---------- INFORMATION ----------

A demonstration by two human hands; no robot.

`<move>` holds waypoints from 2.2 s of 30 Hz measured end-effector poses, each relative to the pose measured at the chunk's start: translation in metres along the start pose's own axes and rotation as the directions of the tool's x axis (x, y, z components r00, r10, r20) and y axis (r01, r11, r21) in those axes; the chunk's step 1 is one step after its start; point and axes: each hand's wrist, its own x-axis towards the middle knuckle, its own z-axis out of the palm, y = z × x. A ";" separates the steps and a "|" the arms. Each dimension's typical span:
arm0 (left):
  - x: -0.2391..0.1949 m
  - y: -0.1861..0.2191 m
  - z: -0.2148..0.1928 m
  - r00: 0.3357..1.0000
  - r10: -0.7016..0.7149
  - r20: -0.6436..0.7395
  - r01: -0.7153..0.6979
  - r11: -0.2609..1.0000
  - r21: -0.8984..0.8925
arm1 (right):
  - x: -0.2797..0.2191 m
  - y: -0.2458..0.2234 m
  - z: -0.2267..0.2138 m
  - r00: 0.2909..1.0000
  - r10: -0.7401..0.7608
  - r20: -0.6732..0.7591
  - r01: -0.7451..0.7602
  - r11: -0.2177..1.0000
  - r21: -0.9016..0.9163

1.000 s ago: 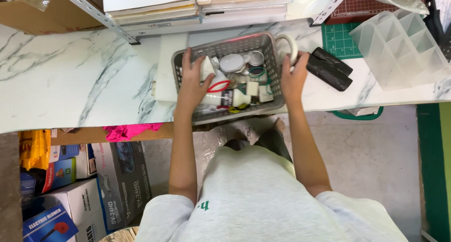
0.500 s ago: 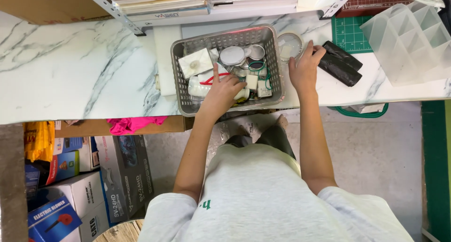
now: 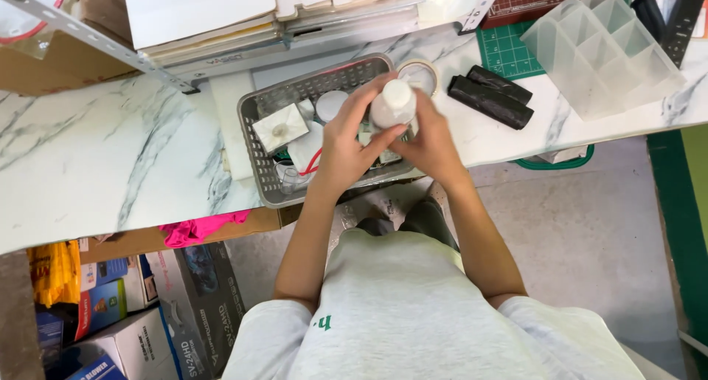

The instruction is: Organizing and sorting various office and printing supplies into containers and a metal mesh basket.

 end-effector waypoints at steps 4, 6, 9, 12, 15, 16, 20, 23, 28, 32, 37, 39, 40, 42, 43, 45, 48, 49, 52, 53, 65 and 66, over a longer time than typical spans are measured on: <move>0.023 -0.005 0.005 0.985 0.147 0.088 -0.156 0.981 0.113 | 0.015 0.043 -0.032 0.911 -0.325 -0.254 0.241 0.919 -0.312; 0.021 -0.024 0.006 0.992 0.054 0.115 -0.075 0.980 0.183 | 0.030 0.070 -0.052 0.845 -0.308 -0.437 0.118 0.905 -0.409; 0.013 -0.049 0.009 0.992 -0.034 0.124 0.007 0.978 0.209 | 0.057 0.116 -0.068 0.778 -0.281 -0.562 0.097 0.937 -0.335; 0.011 -0.052 0.013 0.980 -0.074 0.184 0.031 0.974 0.226 | 0.078 0.158 -0.070 0.772 -0.299 -0.561 0.069 0.917 -0.393; 0.008 -0.059 0.013 0.978 -0.106 0.180 0.062 0.970 0.234 | 0.092 0.187 -0.073 0.784 -0.236 -0.575 0.036 0.941 -0.336; 0.007 -0.061 0.011 0.979 -0.109 0.175 0.066 0.969 0.236 | 0.093 0.190 -0.074 0.787 -0.235 -0.570 0.039 0.942 -0.334; -0.003 -0.072 0.001 0.983 -0.148 0.112 0.106 0.944 0.313 | 0.084 0.190 -0.070 0.830 -0.162 -0.534 -0.019 0.948 -0.317; -0.015 -0.091 -0.017 0.988 -0.151 0.028 0.124 0.893 0.433 | 0.062 0.167 -0.051 0.840 -0.151 -0.521 -0.074 0.919 -0.387; -0.040 -0.103 -0.051 0.982 -0.162 -0.102 0.184 0.645 0.741 | 0.030 0.084 -0.008 0.877 -0.194 -0.440 -0.062 0.862 -0.503; -0.071 -0.128 -0.073 0.921 -0.319 -0.226 0.359 0.463 0.811 | 0.033 0.064 0.024 0.948 -0.273 -0.161 0.174 0.873 -0.455; -0.083 -0.117 -0.079 0.887 -0.390 -0.248 0.417 0.444 0.793 | 0.043 0.059 0.080 0.933 -0.285 0.220 0.346 0.877 -0.333; -0.084 -0.106 -0.079 0.954 -0.216 -0.207 0.291 0.511 0.809 | 0.042 0.050 0.100 0.919 -0.253 0.302 0.326 0.918 -0.225; -0.081 -0.099 -0.076 0.956 -0.212 -0.205 0.287 0.512 0.810 | 0.044 0.053 0.102 0.920 -0.255 0.299 0.328 0.917 -0.226; -0.077 -0.083 -0.067 0.965 -0.216 -0.146 0.253 0.638 0.727 | 0.046 0.061 0.106 0.963 -0.089 0.254 0.111 0.991 -0.075; -0.074 -0.076 -0.061 0.965 -0.219 -0.143 0.253 0.640 0.726 | 0.043 0.060 0.100 0.964 -0.085 0.253 0.107 0.991 -0.076; -0.065 -0.063 -0.049 0.986 -0.140 -0.091 0.165 0.742 0.650 | 0.039 0.058 0.087 0.988 -0.049 0.145 0.054 0.998 -0.033; -0.049 -0.055 -0.043 0.994 -0.099 -0.047 0.110 0.914 0.390 | 0.034 0.066 0.039 0.997 0.010 -0.076 -0.004 0.996 0.084; -0.053 -0.075 -0.042 0.994 -0.099 -0.038 0.107 0.917 0.385 | 0.032 0.071 0.015 0.996 0.016 -0.084 -0.009 0.997 0.081; -0.064 -0.114 -0.037 0.988 -0.155 0.029 0.117 0.843 0.525 | 0.018 0.084 -0.051 0.934 -0.033 -0.355 0.010 0.998 -0.066; -0.063 -0.115 -0.034 0.982 -0.184 0.044 0.126 0.811 0.571 | 0.011 0.086 -0.069 0.931 -0.058 -0.359 0.002 0.988 -0.152; -0.052 -0.112 -0.025 0.978 -0.172 -0.118 0.208 0.756 0.620 | 0.002 0.093 -0.047 0.966 -0.205 -0.156 0.039 0.716 -0.697; -0.046 -0.100 -0.025 0.978 -0.129 -0.166 0.201 0.799 0.567 | 0.003 0.080 -0.043 0.941 -0.301 -0.155 0.105 0.694 -0.713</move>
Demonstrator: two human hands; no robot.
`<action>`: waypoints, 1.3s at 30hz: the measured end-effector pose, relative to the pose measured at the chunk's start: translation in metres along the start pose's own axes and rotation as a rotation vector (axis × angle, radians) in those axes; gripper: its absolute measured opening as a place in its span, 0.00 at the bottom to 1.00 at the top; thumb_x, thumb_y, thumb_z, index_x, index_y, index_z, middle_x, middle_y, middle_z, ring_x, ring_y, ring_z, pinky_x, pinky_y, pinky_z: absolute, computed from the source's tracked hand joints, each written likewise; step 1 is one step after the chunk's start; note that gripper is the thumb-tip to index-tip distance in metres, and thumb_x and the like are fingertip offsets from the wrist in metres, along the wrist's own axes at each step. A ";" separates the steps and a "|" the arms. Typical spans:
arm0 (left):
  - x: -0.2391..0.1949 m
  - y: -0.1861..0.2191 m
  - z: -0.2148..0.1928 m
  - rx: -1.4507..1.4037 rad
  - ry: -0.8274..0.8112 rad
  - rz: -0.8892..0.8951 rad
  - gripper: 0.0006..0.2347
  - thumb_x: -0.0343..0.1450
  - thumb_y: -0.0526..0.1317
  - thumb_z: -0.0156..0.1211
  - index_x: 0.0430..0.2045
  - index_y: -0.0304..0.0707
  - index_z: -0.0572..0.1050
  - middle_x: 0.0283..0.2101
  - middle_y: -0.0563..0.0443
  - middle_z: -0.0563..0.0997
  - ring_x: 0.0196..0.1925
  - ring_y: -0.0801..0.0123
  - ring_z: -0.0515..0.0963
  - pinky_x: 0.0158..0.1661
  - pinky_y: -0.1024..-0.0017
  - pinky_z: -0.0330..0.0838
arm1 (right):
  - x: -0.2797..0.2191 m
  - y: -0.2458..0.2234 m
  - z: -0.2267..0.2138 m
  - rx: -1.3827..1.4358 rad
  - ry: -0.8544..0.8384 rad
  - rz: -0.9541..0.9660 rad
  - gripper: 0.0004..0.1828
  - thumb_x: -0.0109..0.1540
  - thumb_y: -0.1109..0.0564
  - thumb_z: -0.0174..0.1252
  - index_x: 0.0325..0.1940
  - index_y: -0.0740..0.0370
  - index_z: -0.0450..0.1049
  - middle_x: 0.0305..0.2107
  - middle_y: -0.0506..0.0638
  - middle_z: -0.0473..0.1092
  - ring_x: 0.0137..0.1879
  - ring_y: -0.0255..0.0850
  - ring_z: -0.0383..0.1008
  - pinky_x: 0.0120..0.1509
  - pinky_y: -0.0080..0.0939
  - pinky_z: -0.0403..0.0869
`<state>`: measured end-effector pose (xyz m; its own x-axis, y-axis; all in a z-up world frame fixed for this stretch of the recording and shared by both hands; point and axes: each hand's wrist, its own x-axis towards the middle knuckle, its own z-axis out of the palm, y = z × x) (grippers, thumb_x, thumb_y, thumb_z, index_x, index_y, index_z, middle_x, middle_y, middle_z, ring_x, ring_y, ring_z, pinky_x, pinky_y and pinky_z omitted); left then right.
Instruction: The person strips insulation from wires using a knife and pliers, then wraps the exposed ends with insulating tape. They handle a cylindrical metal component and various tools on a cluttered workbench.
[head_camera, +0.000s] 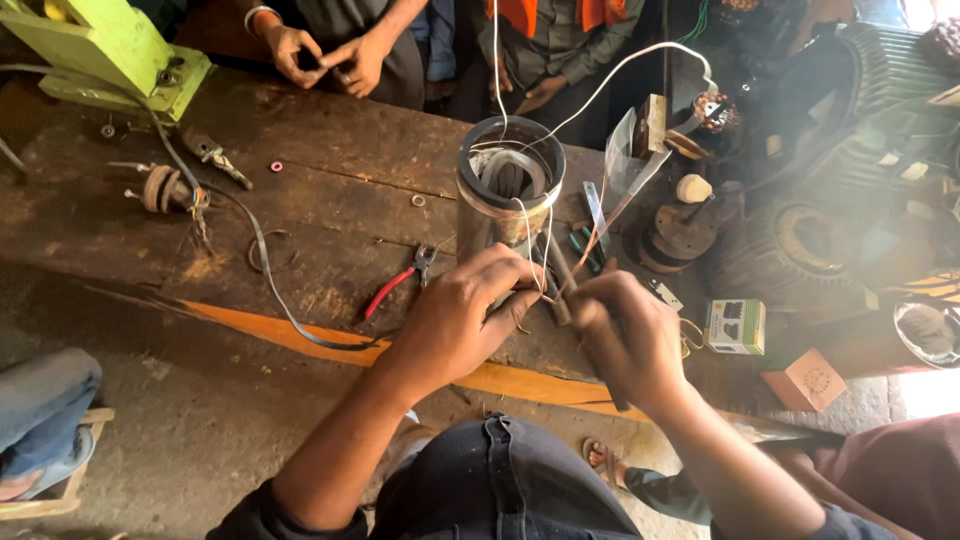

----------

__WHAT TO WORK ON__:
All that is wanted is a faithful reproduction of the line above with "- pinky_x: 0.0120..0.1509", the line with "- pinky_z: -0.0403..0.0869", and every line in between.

__YOUR RESPONSE__:
  - pinky_x: 0.0120..0.1509
  - pinky_y: -0.0080..0.0939
  - pinky_z: -0.0403..0.0869

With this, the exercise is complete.